Cancer is a leading cause of death worldwide, accounting for almost 10 million deaths in 2020. The primary cause of death from cancer is metastasis,1 demonstrating that despite the ongoing developments in cancer research, there is still an unmet need for therapeutic agents with significant efficacy against solid tumors and metastases formation. The significant role of the tumor microenvironment in tumor development has become evident in the past few years. The ECM is a substantial component of the niche surrounding cells and affects tumorigenesis and metastasis. Therefore there is a need for ECM modulating agents for treating cancer. Laminin is an important protein of the ECM, as it plays a central role in cell adhesion and migration. Interestingly, laminin is up-regulated in invasive breast carcinomas and was shown to contribute to tumor progression.

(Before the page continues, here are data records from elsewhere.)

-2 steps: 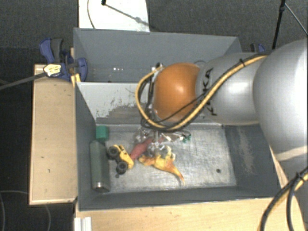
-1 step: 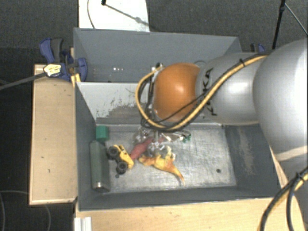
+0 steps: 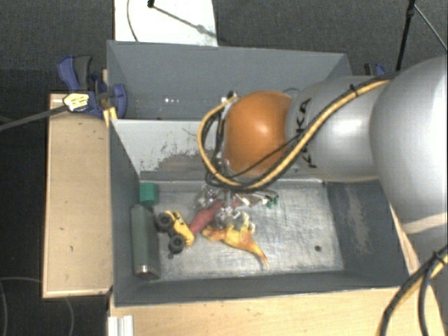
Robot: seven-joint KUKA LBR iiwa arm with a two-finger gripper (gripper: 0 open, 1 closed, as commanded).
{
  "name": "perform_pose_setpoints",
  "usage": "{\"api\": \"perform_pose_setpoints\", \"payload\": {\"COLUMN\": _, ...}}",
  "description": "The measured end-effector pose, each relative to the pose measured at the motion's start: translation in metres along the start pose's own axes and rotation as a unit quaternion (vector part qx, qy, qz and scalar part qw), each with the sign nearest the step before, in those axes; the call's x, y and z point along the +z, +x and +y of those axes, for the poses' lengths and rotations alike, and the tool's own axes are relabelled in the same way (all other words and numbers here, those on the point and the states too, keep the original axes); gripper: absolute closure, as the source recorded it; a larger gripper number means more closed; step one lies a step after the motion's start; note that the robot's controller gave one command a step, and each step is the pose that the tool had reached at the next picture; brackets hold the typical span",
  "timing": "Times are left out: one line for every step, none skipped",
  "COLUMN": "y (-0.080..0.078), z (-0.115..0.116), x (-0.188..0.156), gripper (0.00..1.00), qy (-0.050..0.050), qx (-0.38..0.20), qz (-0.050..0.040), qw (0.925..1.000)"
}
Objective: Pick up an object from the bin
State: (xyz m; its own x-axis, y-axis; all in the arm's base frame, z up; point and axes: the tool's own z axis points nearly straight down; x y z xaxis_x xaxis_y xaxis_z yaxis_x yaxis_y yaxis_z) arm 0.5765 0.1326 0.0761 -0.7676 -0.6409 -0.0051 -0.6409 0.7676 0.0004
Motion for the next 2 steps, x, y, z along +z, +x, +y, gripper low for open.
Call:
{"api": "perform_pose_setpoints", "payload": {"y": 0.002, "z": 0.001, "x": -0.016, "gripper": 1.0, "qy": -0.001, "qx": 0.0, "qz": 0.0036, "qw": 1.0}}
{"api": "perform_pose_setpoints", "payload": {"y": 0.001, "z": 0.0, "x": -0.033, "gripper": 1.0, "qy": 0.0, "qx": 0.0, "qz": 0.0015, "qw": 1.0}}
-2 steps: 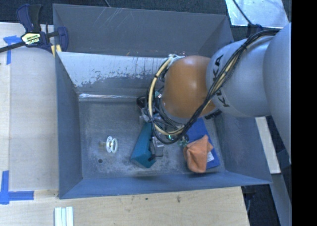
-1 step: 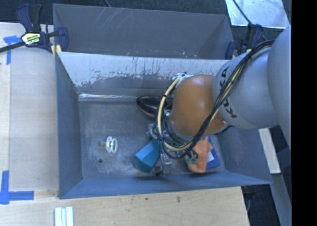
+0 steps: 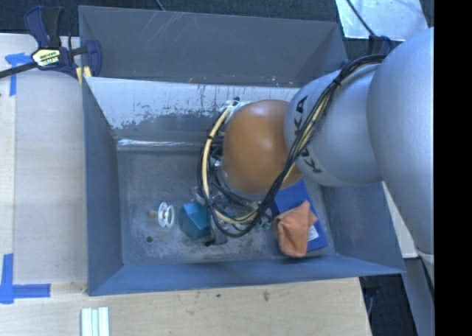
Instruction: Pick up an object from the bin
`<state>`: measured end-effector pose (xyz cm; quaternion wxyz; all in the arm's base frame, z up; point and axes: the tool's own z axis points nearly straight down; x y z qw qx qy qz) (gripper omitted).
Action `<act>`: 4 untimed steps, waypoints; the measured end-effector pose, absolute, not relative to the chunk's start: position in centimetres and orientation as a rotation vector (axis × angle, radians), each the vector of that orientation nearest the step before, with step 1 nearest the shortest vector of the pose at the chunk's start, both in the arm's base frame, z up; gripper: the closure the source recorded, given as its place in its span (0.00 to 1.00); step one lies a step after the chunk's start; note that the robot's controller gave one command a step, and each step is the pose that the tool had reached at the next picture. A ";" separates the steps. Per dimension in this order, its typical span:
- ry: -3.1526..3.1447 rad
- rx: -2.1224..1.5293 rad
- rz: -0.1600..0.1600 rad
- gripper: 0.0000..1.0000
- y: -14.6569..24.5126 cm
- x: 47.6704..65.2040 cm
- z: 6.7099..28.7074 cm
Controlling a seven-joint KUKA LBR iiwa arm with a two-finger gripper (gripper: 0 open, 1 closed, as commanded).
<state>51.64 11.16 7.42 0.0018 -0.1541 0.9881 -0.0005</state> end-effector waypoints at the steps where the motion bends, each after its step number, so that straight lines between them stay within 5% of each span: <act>1: 3.101 -0.483 -0.002 1.00 11.2 51.6 7.4; 2: 3.113 -0.451 0.000 1.00 7.9 50.7 15.5; 3: 3.113 -0.451 0.001 1.00 7.9 50.7 15.5; 4: 3.113 -0.448 0.000 1.00 9.2 52.5 22.6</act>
Offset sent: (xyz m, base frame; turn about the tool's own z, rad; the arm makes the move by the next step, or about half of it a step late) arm -0.0086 -0.0325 0.0832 0.0182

Consequently, drugs that target ECM composition by inhibiting laminin incorporation hold great potential as a broadspectrum treatment for various cancers and metastasis. QSOX1 is an enzyme that is essential for the incorporation of the protein scaffold laminin into the ECM. Cells lacking the QSOX1 enzyme show reduced cell adherence and perturbed migration.

The Solution

The group of Prof. Deborah Fass developed a monoclonal antibody (mAb) that specifically inhibits extracellular

QSOX1 enzyme’s activity.

Technology Essence
Quiescin sulfhydryl oxidase (QSOX) catalyzes the insertion of disulfide bonds into unfolded, reduced proteins.
QSOX1 expression is up-regulated in the stroma of aggressive breast carcinomas and in a variety of adenocarcinomas, including breast, lung, pancreas, and prostate.2 The group of Prof. Deborah Fass previously demonstrated that knockdown of QSOX1 reduced ECM laminin content, resulting in decreased cell adhesion and reduced cell migration of cancer cells.3 The group further developed a monoclonal antibody (mAb) that specifically inhibits QSOX1 activity by sterically blocking the enzyme's active site. They showed that the antibody affected the ECM produced by cancer-associated stromal fibroblasts, resulting in decreased tumor growth and metastasis in murine cancer models. Importantly, the antibody had an added benefit when provided together with chemotherapy (Figure 1)2.
Figure 1. Syngeneic triple-negative breast cancer (TNBC) model treated with QSOX1 inhibitory monoclonal antibody and chemotherapy. (A) Mice bearing 4T1 tumors were treated with control IgG, MAb316.1 alone (30mg/kg), doxorubicin (8 mg/kg), or a combination of doxorubicin and MAb316.1. Reported tumor volumes were measured externally on the indicated days and averaged for each treatment group. (B) Number of lung metastases in treatment groups from two experiments with the 4T1 model. (*

Applications and Advantages

  • Therapeutic agent for treating various cancers and inhibiting metastasis
  • Can possibly be combined with existing treatments for an enhanced effect
  • A possible use for treating laminin-associated diseases
  • The mAb only targets the extracellular fraction of QSOX1 without affecting its intracellular activities, which have important physiological roles (in contrast to a small molecule inhibitor).

Development Status

Prof. Fass and her team have characterized the effect of QSOX1 inhibition on the adhesion and migration of cells. They developed an antibody specifically for QSOX1 (with cross-reactivity to human and mouse QSOX1), demonstrated its effectiveness in QSOX1 inhibition, and showed it decreases tumor growth and metastasis in murine cancer models (syngeneic breast cancer model, syngeneic melanoma model, and xenograft model of human breast cancer). In addition, the group has developed a partially humanized version of the mAb, and is actively working on the development of a fully human version.

References

Feldman T, Grossman-Haham I, Elkis Y, et al. Inhibition of fibroblast secreted QSOX1 perturbs extracellular matrix in the tumor microenvironment and decreases tumor growth and metastasis in murine cancer models. Oncotarget. 2020;11(4):386-398. doi:10.18632/oncotarget.27438 [1] Ilani T, Alon A, Grossman I, et al. A Secreted Disulfide Catalyst Controls Extracellular Matrix Composition and Function. Science. 2013;341(6141):74-76. https://doi.org/10.1126/science.1238279 [2]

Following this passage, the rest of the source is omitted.